>>>

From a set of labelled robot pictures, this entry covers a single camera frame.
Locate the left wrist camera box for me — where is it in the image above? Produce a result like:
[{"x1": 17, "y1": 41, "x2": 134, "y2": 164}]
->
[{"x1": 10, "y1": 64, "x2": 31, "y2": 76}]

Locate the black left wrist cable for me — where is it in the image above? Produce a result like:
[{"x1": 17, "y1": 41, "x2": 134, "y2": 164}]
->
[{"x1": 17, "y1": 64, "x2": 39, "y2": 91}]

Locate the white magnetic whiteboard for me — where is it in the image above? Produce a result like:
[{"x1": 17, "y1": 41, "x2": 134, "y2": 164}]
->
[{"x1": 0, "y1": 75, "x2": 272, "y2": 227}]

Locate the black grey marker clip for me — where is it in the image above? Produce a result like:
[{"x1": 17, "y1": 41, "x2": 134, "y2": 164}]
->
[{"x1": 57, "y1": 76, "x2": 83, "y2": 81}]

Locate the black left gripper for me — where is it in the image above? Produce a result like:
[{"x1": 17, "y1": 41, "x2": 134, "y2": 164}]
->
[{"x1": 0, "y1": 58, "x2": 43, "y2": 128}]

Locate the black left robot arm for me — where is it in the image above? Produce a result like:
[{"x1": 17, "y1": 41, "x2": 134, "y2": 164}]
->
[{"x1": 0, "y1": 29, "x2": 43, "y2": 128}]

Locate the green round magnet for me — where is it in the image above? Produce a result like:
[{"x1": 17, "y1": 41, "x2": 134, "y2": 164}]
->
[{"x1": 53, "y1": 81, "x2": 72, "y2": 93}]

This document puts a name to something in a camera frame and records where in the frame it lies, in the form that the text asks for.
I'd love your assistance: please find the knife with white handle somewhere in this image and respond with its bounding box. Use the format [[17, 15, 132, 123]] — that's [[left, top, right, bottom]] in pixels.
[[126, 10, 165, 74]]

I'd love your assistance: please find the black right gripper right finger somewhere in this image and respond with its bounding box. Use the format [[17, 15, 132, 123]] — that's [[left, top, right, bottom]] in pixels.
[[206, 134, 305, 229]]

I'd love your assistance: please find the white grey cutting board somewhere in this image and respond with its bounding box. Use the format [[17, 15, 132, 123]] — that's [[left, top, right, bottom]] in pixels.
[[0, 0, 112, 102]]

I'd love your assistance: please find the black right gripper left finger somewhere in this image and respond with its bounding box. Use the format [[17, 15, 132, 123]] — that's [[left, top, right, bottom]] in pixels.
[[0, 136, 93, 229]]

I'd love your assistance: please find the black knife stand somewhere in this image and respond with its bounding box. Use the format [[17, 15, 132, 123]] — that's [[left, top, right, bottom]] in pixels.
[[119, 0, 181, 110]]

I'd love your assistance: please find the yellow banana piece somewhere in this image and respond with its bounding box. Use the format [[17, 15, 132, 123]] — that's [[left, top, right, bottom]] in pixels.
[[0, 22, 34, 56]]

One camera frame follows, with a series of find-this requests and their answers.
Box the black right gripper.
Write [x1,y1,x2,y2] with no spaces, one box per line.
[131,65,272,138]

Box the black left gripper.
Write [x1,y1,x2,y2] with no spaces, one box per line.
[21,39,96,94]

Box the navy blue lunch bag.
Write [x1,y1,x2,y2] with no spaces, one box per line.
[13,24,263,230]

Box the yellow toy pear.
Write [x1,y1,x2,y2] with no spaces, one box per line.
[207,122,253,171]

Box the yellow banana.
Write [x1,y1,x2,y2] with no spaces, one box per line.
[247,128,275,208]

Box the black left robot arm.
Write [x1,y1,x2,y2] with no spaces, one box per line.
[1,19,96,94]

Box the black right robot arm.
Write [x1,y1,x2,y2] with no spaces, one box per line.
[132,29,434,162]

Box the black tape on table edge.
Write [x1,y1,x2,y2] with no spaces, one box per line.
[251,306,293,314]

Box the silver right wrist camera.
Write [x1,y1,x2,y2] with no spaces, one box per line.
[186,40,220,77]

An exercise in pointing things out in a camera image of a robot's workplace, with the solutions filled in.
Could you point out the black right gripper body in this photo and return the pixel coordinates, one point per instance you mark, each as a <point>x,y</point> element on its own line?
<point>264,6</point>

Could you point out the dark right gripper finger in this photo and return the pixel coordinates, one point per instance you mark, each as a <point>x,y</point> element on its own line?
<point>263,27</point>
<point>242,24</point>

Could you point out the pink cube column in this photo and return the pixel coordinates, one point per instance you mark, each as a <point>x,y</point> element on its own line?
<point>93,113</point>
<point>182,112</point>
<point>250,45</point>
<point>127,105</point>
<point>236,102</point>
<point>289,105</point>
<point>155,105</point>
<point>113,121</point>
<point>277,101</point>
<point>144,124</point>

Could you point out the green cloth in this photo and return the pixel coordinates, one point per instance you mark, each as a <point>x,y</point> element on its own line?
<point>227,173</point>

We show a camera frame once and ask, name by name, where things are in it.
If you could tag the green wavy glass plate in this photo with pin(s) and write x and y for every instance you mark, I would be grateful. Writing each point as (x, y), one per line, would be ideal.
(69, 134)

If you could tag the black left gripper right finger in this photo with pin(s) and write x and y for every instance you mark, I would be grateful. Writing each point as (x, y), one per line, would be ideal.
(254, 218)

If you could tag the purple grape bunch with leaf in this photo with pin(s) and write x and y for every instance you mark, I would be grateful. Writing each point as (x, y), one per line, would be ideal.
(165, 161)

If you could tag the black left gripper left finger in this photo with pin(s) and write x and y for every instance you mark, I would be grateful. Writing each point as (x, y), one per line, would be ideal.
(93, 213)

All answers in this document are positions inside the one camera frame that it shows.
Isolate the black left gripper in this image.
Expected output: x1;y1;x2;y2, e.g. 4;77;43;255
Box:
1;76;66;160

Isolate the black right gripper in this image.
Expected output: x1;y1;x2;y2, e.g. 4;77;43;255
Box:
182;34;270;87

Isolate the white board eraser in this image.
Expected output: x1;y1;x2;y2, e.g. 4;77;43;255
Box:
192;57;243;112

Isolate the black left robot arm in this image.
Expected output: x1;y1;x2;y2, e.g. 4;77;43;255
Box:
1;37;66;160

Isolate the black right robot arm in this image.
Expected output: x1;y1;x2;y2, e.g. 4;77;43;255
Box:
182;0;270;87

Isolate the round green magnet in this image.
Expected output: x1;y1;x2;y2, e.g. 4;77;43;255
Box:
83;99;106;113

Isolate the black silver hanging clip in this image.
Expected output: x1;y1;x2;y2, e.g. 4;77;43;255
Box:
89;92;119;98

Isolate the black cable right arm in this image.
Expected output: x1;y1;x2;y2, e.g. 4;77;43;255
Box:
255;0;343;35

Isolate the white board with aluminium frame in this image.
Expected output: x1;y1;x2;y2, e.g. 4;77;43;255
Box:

<<<

What needs to be done:
Which lines in the records above contain the string "element"? Copy them.

Written answer:
Could you point out the black right gripper body in this photo and return the pixel coordinates, one point per instance you mark, each as a <point>x,y</point> element on its own line?
Could you point out the dark right gripper finger in this photo and return the pixel coordinates, one point per instance you mark, each as a <point>x,y</point> element on its own line?
Could you point out the pink cube column in this photo and return the pixel coordinates, one point per instance you mark, each as a <point>x,y</point> element on its own line?
Could you point out the green cloth in this photo and return the pixel coordinates, one point per instance you mark, each as a <point>x,y</point> element on its own line?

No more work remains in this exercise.